What now for gold and silver?

Gold closed on April 21 at an all-time high of US$1,504.38 an ounce. Despite all the buzz about bullion recently, that represents an increase of only 5.6 per cent from the 2010 year-end price of US$1,420.78.

Silver finished the trading week at US$46.56 an ounce. That’s not an all-time high — silver hit US$55 an ounce in 1980 when the Hunt brothers tried to corner the market. But it’s a huge jump of 51.6 per cent from the price of US$30.72 that prevailed as we entered this year. Gold may have the glamour but silver has the momentum right now.

The dilemma for investors is how high can precious metals prices go from here? How high the moon?

There are two diametrically opposing views on this. One is that gold and silver are in a classic bubble phase and that both are overdue for a major price correction. The other is that with inflation on the rise, there is a lot of upside potential remaining for both. The real answer may be somewhere in between.

It’s important to remember that although gold and silver are often viewed in tandem, the forces that drive their spot prices are actually quite different. Silver is primarily an industrial metal, with about 60 per cent of consumption used in the manufacture of a wide range of products.

A report released in March by the Washington D.C.-based Silver Institute, a non-profit international association of miners, refiners, wholesalers, and manufacturers, focuses specifically on the industrial side of the silver business. P repared by GFMS Ltd., a highly respected London-based precious metals consultancy firm, the report says that 47 million ounces of silver were used by the photo voltaic industry in 2010, 36 million ounces by the automotive sector, 22 million ounces in the production of computers, and 13 million ounces in cell phones.

Silver is also used in a variety of products that may surprise readers including face creams, washing machines, flat screen TV sets, water purification, food packaging, and, believe it or not, socks. GFMS believes that overall industrial demand will increase by 180 million ounces between now and 2015 at which time it will reach 665.9 million ounces.

You would logically conclude from this that the price of silver will continue to rise. That’s true in the short term says GFMS, which predicts prices will remain high through 2012 with the average for 2011 “comfortably eclipsing the 1980 record high” in nominal terms (but not inflation-adjusted terms). But once this run is over, prices will start to drift lower “in reflection of less robust investment in the silver market”. The report also notes that as the metal becomes more expensive, manufacturers will look for cheaper alternatives.

Investors should pay close attention to this report, which is the most comprehensive and analytical study I could find on the prospects for silver. The implication is that there is still more upside in the metal, and the shares of the companies that produce it, but don’t overplay the hand. Within 18 months or so, this party will be over.

Gold consumption follows a very different pattern. GFMS released its annual gold survey on April 13 and it showed that 52 per cent of existing above-ground gold is held in the form of jewellery, 19 per cent by private investors, 16 per cent by central banks, 11 per cent in “other fabrications”, and 2 per cent “lost and unaccounted”. So unlike silver, gold is used mainly as a store of value and for decorative purposes.

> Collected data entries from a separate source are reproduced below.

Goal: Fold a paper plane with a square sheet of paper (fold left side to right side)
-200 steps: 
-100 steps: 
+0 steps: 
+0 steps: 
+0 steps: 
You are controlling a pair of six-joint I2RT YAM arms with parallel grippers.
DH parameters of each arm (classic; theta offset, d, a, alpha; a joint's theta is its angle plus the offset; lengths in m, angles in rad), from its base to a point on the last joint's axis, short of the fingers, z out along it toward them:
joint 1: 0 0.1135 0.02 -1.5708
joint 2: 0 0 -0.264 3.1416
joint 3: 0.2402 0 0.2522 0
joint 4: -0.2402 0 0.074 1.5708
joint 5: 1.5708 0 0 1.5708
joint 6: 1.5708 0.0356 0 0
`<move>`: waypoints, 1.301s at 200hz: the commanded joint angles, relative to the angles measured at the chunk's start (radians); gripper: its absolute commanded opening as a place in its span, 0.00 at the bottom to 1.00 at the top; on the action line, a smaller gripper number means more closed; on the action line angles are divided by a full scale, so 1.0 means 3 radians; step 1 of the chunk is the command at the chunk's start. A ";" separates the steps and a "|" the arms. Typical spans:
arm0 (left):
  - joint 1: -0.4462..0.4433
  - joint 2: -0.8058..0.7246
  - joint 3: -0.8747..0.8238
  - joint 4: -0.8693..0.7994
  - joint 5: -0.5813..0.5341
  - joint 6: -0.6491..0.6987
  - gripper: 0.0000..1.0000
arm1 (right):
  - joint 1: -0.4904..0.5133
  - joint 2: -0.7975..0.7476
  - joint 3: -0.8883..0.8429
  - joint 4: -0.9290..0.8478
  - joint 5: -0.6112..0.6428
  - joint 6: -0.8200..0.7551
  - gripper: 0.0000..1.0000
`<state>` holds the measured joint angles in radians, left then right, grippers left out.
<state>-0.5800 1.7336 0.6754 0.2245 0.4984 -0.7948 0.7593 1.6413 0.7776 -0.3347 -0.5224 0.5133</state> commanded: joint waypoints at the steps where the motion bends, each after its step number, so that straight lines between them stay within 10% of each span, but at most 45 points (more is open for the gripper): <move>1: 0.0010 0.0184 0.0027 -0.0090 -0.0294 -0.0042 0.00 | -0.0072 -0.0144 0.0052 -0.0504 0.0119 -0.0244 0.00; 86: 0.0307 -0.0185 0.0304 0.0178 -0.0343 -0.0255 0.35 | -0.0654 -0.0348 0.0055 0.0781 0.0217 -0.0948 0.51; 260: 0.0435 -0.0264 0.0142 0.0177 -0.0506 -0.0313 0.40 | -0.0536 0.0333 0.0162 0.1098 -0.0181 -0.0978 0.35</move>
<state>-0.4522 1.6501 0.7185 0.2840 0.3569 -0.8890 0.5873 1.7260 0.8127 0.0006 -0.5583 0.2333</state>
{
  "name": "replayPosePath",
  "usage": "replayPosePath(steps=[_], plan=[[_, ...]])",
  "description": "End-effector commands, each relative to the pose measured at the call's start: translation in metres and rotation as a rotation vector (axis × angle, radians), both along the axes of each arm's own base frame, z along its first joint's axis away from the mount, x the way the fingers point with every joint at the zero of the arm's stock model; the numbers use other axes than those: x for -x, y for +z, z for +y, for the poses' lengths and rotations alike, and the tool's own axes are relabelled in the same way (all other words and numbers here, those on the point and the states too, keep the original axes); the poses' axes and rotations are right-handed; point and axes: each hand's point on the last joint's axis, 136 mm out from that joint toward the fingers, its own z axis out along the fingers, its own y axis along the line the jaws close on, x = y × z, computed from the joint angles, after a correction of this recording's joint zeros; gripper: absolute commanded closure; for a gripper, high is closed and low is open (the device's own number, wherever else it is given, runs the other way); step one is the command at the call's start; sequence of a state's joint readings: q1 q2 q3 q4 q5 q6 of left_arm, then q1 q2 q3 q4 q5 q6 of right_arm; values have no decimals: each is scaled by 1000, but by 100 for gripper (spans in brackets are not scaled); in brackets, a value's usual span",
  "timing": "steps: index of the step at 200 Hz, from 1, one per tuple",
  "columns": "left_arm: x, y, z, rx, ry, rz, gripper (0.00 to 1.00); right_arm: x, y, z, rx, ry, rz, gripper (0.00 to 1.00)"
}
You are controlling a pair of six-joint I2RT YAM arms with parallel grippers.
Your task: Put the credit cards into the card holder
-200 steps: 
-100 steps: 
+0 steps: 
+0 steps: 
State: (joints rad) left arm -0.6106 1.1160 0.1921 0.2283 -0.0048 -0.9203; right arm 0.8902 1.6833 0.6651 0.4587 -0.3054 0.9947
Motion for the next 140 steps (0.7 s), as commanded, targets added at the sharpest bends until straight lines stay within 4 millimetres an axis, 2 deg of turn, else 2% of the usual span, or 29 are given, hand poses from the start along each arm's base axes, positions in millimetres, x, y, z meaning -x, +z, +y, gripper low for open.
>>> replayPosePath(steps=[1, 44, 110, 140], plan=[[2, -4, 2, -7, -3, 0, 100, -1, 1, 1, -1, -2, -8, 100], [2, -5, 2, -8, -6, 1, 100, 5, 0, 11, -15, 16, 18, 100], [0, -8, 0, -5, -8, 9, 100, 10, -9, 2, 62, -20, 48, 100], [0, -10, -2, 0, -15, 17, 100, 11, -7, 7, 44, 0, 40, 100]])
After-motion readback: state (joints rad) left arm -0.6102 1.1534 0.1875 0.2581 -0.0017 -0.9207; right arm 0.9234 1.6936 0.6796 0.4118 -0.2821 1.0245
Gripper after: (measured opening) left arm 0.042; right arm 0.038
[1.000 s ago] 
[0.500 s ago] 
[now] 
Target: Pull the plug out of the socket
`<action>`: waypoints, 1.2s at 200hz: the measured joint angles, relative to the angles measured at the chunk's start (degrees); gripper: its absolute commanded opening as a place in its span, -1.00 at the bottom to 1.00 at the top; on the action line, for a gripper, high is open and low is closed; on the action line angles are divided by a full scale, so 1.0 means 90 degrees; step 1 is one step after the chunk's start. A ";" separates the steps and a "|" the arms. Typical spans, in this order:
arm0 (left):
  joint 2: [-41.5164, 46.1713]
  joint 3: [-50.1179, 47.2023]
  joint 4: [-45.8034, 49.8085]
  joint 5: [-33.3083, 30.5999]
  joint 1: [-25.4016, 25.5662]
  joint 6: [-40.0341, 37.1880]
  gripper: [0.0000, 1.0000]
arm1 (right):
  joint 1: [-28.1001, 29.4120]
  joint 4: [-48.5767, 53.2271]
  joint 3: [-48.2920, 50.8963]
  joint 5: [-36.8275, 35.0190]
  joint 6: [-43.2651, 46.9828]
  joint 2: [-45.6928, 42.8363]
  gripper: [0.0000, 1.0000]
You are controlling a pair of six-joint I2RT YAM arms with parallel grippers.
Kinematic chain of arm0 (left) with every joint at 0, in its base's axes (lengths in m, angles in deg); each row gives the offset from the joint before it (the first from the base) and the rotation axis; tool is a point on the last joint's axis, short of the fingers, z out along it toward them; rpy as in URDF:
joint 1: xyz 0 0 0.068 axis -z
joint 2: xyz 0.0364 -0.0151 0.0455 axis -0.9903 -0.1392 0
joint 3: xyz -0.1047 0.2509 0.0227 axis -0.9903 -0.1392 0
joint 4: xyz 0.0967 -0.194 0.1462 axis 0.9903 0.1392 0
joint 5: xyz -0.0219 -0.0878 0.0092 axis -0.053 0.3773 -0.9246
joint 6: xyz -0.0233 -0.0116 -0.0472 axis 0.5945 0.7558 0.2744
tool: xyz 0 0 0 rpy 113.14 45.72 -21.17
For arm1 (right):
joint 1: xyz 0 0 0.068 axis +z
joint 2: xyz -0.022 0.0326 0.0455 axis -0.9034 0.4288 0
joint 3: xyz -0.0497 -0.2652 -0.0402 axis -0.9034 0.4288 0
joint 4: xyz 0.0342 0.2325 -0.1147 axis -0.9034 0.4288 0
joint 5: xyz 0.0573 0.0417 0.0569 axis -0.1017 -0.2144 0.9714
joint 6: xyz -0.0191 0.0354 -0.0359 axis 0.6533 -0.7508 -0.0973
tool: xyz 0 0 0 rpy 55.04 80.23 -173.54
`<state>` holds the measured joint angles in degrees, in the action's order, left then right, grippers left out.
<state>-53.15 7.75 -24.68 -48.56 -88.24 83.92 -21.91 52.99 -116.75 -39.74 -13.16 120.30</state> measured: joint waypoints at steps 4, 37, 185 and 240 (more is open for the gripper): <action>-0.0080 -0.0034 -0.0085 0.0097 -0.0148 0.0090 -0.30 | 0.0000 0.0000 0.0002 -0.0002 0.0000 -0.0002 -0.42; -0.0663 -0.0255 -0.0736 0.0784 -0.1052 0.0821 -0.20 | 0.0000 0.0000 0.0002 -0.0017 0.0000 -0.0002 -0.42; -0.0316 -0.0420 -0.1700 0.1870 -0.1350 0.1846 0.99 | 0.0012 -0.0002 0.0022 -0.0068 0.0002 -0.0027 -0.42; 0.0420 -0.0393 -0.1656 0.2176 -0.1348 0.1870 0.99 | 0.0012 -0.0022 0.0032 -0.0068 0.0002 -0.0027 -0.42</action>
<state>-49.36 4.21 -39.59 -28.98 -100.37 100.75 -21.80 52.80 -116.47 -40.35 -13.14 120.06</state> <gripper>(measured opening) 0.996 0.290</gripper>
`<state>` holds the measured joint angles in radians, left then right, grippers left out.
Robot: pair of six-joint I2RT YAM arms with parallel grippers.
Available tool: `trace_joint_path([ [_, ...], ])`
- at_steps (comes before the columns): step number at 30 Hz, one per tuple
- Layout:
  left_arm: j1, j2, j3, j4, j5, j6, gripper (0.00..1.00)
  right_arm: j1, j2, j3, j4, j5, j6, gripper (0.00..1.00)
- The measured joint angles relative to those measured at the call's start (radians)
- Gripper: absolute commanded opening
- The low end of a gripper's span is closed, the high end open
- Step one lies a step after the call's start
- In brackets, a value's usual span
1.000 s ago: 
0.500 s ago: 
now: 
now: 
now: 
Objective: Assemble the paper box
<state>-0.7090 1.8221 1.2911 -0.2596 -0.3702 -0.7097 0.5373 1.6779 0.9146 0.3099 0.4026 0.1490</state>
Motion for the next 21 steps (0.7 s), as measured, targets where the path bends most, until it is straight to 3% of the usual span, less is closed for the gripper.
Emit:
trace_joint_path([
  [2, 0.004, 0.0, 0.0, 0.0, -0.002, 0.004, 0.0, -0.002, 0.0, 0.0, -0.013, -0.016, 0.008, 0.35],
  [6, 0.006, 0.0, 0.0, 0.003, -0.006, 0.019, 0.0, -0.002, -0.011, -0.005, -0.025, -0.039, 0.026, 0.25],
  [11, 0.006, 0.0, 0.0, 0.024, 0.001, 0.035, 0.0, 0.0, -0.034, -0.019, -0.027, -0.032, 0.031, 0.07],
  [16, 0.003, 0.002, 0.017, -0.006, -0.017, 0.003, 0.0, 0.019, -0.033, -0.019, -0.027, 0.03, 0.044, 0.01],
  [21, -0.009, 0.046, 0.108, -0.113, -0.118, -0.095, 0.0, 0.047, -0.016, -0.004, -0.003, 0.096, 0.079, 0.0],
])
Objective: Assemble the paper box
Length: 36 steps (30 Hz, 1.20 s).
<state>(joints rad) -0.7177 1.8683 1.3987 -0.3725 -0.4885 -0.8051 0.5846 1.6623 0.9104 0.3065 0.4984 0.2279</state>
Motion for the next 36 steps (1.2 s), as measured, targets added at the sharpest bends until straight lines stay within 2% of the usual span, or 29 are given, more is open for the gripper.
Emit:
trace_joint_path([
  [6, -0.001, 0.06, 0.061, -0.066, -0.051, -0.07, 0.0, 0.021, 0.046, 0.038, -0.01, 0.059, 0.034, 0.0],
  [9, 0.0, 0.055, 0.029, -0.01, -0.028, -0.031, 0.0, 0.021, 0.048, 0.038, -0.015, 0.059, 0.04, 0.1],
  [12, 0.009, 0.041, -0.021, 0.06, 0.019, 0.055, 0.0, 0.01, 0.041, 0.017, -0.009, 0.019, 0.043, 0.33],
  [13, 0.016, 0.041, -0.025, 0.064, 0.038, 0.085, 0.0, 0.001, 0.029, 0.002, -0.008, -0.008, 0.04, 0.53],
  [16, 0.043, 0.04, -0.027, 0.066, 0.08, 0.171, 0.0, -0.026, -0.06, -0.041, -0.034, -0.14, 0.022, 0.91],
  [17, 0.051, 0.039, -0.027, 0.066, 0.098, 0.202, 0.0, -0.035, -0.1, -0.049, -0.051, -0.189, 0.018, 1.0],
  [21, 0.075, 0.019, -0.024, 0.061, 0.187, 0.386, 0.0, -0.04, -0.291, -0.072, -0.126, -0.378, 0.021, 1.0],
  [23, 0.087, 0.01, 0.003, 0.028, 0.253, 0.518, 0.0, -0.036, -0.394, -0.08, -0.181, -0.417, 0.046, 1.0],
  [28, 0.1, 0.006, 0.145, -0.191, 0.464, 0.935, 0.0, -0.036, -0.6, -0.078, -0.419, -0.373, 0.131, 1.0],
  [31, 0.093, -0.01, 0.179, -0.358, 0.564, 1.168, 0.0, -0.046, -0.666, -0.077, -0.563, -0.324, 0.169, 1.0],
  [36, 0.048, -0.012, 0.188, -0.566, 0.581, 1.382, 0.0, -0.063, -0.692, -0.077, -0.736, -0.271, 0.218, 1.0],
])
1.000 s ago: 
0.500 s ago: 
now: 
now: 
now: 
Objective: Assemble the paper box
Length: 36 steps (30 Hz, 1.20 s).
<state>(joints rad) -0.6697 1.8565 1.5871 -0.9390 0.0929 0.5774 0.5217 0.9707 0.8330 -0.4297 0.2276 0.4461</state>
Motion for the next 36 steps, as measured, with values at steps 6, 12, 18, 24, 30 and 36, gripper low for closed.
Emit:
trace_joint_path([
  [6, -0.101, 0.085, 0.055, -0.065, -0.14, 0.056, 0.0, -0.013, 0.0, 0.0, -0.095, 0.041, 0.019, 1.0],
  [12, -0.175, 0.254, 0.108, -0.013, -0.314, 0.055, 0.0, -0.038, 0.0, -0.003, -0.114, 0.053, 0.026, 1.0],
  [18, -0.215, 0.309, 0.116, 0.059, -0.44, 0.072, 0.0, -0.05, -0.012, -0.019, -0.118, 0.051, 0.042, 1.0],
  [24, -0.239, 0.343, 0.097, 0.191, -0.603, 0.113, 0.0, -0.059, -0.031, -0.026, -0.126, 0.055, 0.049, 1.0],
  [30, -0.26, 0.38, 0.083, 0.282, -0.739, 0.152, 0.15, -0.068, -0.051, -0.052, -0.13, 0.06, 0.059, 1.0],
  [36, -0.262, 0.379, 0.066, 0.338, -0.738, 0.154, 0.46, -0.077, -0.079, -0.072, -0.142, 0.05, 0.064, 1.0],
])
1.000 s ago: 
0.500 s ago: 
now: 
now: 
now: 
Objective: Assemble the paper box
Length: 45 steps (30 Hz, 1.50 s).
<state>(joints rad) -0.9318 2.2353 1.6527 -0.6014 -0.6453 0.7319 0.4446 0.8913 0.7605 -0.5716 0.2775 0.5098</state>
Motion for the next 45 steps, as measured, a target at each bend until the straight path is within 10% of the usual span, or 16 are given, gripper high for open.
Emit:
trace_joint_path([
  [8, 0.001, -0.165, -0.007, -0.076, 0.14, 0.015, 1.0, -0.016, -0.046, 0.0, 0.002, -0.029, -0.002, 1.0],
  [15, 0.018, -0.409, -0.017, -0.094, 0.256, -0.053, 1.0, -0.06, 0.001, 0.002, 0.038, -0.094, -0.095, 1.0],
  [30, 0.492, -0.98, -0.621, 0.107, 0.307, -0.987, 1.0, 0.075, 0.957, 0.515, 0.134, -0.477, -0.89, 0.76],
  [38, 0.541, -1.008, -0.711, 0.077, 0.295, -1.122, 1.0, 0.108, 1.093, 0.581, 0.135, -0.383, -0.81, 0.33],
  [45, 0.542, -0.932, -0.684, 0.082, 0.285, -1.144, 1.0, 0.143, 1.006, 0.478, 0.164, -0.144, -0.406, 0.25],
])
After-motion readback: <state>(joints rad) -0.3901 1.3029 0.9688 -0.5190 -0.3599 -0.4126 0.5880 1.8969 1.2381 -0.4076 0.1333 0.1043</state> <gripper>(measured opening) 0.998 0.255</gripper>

The report predicts that gold production will increase by 6 per cent this year compared to only 0.4 per cent in 2010, which would normally have a depressing effect on the price. However, demand will be strong, especially from investors and governments, due to rising inflation expectations and the on-going sovereign debt crisis in Europe which, says GFMS, will eventually spread to the U.S. and Japan (this report came out before Standard & Poor’s downgraded the U.S. debt rating). The result “will further undermine faith in government paper,” says GFMS.

Looking ahead, the report warns that we could see a retracement in the gold price to the high US$1,300s range in the next three months, which will bring out the bargain hunters. After that, investors will drive bullion prices higher “with a breach of $1,600 in the second half still a strong possibility”. (Coincidentally, that is the price I set as my 2011 target in my January predictions.)

This forecast may help to explain why gold stocks have been laggards this year, despite the rise of bullion to a record high. As of the close of trading on April 21, the S&P/TSX Global Gold Index was down 1.9 per cent year-to-date. Many precious metals funds are in a loss position year-to-date, especially those that are heavily weighted to gold. RBC Global Precious Metals Fund, which is one of my newsletter recommendations, is off 0.38 per cent so far in 2011 although we’ve enjoyed an average annual compound rate of return of 22.2 per cent over the past five years.

If GFMS is correct, expect the prices of gold stocks and funds to drift lower over the summer. Use that as an opportunity to add to your positions so that you will be able to profit from the rebound that should begin in August or September.

Of course, international events could change this outlook. However, based on what we know right now, silver looks like a strong buy while gold is a hold/buy on weakness.